Judul                            : Rahvayana: Aku Lala Padamu 
Penulis                         : Sujiwo Tejo
Penerbit                        : PT. Bentang Pustaka
Jumlah halaman           : viii + 244 halaman


“Bila gelembung-gelembung Rahwana itu tak ada padamu, kau akan menolak pergi ke toko buku. Sekadar meminjam buku ini ke teman pun, kau tak akan berdaya bila gelembung-gelembung Rahwana tak menjangkitimu. Kau pun tak akan nge-twit dan sebagainya tentang buku ini. Bila gelembung-gelembung Rahwana tak menjangkitimu, adakah alasan bagimu menggunakan seluruh media sosial dan getok tular buat menjalarkan cinta via buku ini?”
Itulah cuplikan kalimat pembuka yang mengantarkan pembaca menyelami petualangan Rahwana dalam mengagumi pujaannya, Shinta. Bukan Sujiwo Tejo namanya kalau tak menyajikan kisah-kisah pewayangan yang keluar dari pakem-pakemnya. Begitupun kisah cinta Rahwana-Shinta versi buku ini, dimana pembaca menemukan sesuatu yang lain, yang belum pernah didengarnya dari pembicaraan manapun.
Rahwana, rajanya para raksasa dari negeri Alengka. Peran antagonis yang biasanya melekat pada tokoh utama dalam buku ini nampak tak dimunculkan, kecuali sifat lainnya yaitu penyayang sekaligus seorang pecinta ulung yang setianya minta ampun. Pembaca akan dibuat mabuk rasa melalui surat-surat Rahwana kepada Shinta. Sebab bukan hanya sensasi romantis, namun jenaka bahkan fantasi yang berkelana dan kadang tak masuk akal menghiasi jalannya cerita, hingga tak sadar tetiba sudah menjumpai surat yang entah keberapa.

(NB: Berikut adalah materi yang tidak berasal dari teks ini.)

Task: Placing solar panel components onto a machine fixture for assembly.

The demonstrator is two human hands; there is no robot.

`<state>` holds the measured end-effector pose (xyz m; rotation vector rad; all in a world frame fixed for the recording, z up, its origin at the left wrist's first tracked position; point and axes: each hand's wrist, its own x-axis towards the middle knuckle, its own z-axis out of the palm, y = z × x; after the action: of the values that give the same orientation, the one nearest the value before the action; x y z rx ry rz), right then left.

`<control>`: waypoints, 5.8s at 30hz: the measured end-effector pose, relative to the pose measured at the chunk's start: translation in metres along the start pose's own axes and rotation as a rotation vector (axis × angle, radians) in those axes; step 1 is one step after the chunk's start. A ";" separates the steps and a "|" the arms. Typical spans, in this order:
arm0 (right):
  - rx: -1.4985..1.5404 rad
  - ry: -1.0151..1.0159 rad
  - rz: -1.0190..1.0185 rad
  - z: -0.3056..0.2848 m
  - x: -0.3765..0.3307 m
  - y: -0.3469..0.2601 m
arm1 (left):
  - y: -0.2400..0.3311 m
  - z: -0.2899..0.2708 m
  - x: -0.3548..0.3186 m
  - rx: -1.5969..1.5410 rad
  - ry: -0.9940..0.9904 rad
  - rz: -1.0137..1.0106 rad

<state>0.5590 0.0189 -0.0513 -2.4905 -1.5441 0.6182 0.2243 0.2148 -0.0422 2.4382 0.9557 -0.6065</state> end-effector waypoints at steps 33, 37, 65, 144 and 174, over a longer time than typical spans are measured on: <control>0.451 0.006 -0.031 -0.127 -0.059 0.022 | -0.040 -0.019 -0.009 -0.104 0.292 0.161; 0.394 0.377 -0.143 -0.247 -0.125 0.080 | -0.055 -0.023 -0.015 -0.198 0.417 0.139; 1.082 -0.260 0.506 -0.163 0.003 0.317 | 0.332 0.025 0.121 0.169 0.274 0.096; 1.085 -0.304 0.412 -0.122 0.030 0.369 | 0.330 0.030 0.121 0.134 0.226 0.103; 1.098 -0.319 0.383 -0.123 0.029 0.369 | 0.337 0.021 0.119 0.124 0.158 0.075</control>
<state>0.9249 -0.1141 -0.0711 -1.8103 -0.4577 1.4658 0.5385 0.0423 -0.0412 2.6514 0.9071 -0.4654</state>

Pengisahan tentang Shinta sendiri lebih bervariasi. Berbagai karakter Shinta muncul berkali-kali dalam petualangan Rahwana, mulai dari presenter tv, nenek penghuni panti jompo, hingga Shinta perias mayat. Tak puas hanya memfantasikan Shinta, tokoh utama pun difantasikan sedemikian rupa hingga membuat pembaca mengalami sensasi rasa “kok bisa ya?”
Meski dibungkus dalam kemasan fantasi dan lebih terkesan jenaka, namun muatan nilai-nilai keilahian yang terangkum dalam ajian Sastrajendra Hayuningrat sebagai ciri khas penulis tak dilupakannya. Secara tak terduga, pembaca dapat menemukan pesan moral, cerita sejarah, hingga muatan keilahian di tengah-tengah arus fantasi.
Bagi sebagian orang, tentu karya ini menjadi pilihan di tengah waktu luang dan padatnya aktivitas. Tetapi bagi sebagian lainnya yang tak terbiasa membaca karya fantasi akan dibuat bingung sendiri oleh alur cerita. Atau bagi sebagian orang yang terlalu terpaku pada pakem cerita Ramayana mungkin akan menolak meneruskan membaca buku yang ngawur ini.